韦朝也馋酒了,而曹阿双也是能吃一点酒的,这么一说,她也不禁开始舔嘴唇。
于是韦老爹父子央了葛秀红两句,加上曹阿双说软话,这事就这么成了。
酒上来,葛秀红也忍不住给自己匀了一点,酒盅里倒了个底子,抿一口入喉辣丝丝的,回味却有余甘。
再啃一块鸡架,当真是神仙来了都不换!
韦老爹嘬着鸡骨头,冲韦朝道:“这鸡骨架合该卖给秦家小子的,还是人家有本事,等他做出来,咱们回头也可多吃几次!”
“这回还没吃完,倒惦记上下回了。”葛秀红话虽这么说着,脸上犹带着笑模样。
鸡架确实好吃,估摸着没一两肉,价钱也贵不到哪里去,再吃上几回……
倒是也行。
韦家因为两盘鸡架热闹地好像提前过小年,秦家这头则是秦夏独自浅酌着热黄酒。
桌子上除了鸡架,还有两小碗酸辣粉,就当是吃宵夜了。
因为这个时代已有了红薯,红薯粉条应运而生,多是农家做好挑来城里售卖。
秦夏货比三家,才选中其中一家自制的红薯粉,粗细合适,看着也没有什么杂质。
为此他让人送上门时,也特地嘱咐,日后每隔三四日,得了粉条就来这边问问,以免食摊这边续不上。
酸辣粉这个东西,不辣是没有灵魂的。
奈何虞九阙吃不了辛辣,秦夏只得单独给他做了一份不辣的版本。
在碗中依次放入酸水、陈醋、酱油、盐、糖和胡椒粉、花椒面,最后浇上一大勺用鸡架煮出来的高汤,这就是酸辣粉的汤底。

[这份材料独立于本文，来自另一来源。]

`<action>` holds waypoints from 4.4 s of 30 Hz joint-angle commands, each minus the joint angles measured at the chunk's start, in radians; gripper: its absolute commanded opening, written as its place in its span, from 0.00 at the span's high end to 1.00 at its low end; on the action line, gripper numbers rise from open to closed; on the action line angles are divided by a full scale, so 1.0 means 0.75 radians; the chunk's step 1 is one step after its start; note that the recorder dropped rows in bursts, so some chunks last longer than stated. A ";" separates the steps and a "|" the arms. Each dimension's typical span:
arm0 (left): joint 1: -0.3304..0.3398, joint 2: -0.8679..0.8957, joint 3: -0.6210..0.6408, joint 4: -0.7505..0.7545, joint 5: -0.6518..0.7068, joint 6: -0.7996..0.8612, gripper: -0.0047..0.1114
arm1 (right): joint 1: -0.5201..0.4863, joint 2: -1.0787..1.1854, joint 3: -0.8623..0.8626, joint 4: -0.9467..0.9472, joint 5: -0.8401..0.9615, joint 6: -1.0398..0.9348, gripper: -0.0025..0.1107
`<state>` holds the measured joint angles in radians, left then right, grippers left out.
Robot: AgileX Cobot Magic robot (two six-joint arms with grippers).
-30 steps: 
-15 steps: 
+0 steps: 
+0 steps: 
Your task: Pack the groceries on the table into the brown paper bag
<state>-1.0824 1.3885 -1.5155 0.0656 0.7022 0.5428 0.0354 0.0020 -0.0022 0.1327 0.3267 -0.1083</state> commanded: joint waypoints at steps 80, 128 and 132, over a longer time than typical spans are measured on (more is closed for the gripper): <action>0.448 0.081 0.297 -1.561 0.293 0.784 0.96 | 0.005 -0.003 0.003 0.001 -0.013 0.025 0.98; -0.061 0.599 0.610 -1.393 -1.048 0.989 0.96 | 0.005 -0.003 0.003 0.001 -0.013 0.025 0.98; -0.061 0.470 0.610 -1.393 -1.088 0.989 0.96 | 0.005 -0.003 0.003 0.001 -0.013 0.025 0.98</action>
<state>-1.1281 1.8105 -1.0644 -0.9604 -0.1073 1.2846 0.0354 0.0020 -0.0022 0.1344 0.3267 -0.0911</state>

红薯粉煮好,和汤底合二为一,辣的一份单独加入辣椒油,此外,还有几样最关键的小料。
炸花生米、炸黄豆,酸豆角末,堆放在碗中央,吃之前一拌,再添一枚炸鸡蛋。
酸溜溜的味道激得人口水疯狂涌出,却是吃了还想吃,连汤都恨不得端起来喝一口。
虞九阙这么想,也真的这么做了。
结果就是他被酸的一激灵,眼睛都泪汪汪的。
秦夏赶紧给他倒水。
“这汤酸着呢,这么晚喝了当心胃不舒服。”
虞九阙“斯哈”了两声,“虽是酸,但酸得勾人,这一碗回头开始卖了,怕不是好些人要买两个火烧来配。”

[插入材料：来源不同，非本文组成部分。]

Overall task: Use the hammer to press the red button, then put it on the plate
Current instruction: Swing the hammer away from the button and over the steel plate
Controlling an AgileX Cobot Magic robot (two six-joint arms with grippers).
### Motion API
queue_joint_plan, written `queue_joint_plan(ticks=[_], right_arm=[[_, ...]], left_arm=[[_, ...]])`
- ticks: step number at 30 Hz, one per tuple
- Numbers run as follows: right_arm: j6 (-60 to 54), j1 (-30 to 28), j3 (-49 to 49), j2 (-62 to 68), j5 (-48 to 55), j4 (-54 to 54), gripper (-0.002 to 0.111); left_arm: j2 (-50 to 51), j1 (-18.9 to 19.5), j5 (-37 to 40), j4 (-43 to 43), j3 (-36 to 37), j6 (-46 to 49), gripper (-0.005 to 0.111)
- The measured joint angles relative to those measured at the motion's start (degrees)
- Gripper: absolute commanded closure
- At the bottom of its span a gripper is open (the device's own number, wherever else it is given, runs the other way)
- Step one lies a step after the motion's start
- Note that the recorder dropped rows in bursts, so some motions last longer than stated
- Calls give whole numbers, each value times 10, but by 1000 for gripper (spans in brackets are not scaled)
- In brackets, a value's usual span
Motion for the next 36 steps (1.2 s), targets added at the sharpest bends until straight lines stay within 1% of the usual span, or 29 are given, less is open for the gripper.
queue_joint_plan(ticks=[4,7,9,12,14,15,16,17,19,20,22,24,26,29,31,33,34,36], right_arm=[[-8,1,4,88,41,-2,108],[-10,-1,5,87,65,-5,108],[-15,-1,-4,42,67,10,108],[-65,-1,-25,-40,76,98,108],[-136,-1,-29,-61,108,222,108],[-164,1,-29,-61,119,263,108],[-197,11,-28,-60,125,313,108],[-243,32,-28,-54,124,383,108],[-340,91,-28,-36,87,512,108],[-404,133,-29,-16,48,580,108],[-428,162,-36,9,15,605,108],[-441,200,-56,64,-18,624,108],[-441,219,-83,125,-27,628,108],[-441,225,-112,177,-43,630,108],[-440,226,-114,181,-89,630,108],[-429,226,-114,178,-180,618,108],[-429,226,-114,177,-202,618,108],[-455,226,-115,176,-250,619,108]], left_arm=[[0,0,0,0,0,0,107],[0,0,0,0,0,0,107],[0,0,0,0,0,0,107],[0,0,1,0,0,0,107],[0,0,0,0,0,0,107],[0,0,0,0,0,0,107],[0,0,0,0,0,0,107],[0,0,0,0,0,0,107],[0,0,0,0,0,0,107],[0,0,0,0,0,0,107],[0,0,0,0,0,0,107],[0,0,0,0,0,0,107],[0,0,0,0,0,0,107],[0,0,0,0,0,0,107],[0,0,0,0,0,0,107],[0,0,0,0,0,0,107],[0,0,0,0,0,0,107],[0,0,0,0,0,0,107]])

说罢又瞅了一眼秦夏的碗,辣椒油一如既往地香,他也是一如既往地吃不得。
“看来你是个能吃酸的,下回再买乌头鱼,我给你酸菜鱼可好?”
里面再放点宽粉、冻豆腐……
嗯,真是不说不要紧,一说秦夏恨不得明天就去买鱼来做。
余下的三个鸡架,有虞九阙在,一点都没剩下。
收了碗筷,虞九阙去灶房刷碗,秦夏给大福的窝换了新草。
“你看看谁家鹅和你一样,我们睡卧室,你睡客厅,等天暖了就给你在院子里垒窝,让你去那里睡,不然怎么看家?”
秦夏碎碎念个没完,大福好似听烦了,低头把一堆干草叨乱。
秦夏作势要教训它,被它“嘎嘎”叫着躲过,一双小眼睛和黑豆似的,看着就机灵。
一人一鹅正闹着,灶房猛地传来一声响。
秦夏当即不管大福了,起身朝外面走去。
进了灶房就见一地碎瓷片,原是虞九阙失手摔了个碗,正在弯腰准备收拾,动作看着却有点迟钝。
“你别管了,我来。一个碗而已,碎碎平安。”
秦夏预备去拿笤帚打扫地上的碎瓷,却留意到虞九阙微微弓着腰。
他蹙起眉心,问了一句。
虞九阙缓缓呼出一口气,“有点胃疼,不碍事。”
秦夏一下子就急了。
上前一碰刷碗的水,果然冰凉刺手。
他二话不说,把虞九阙的手拢在自己的手掌中捂着,只觉得和捧了一把冰块一样。
“说了让你兑些热水再洗,你若这样,以后这活也我来做,你别沾手。”
他把虞九阙赶到一边,自己三下两下收拾了瓷片,又把仅有的几个碗碟全都洗好放回柜子里。
“走,进屋去。”
虞九阙任由他牵着手,穿过寒凉的院落,回到温暖的卧房。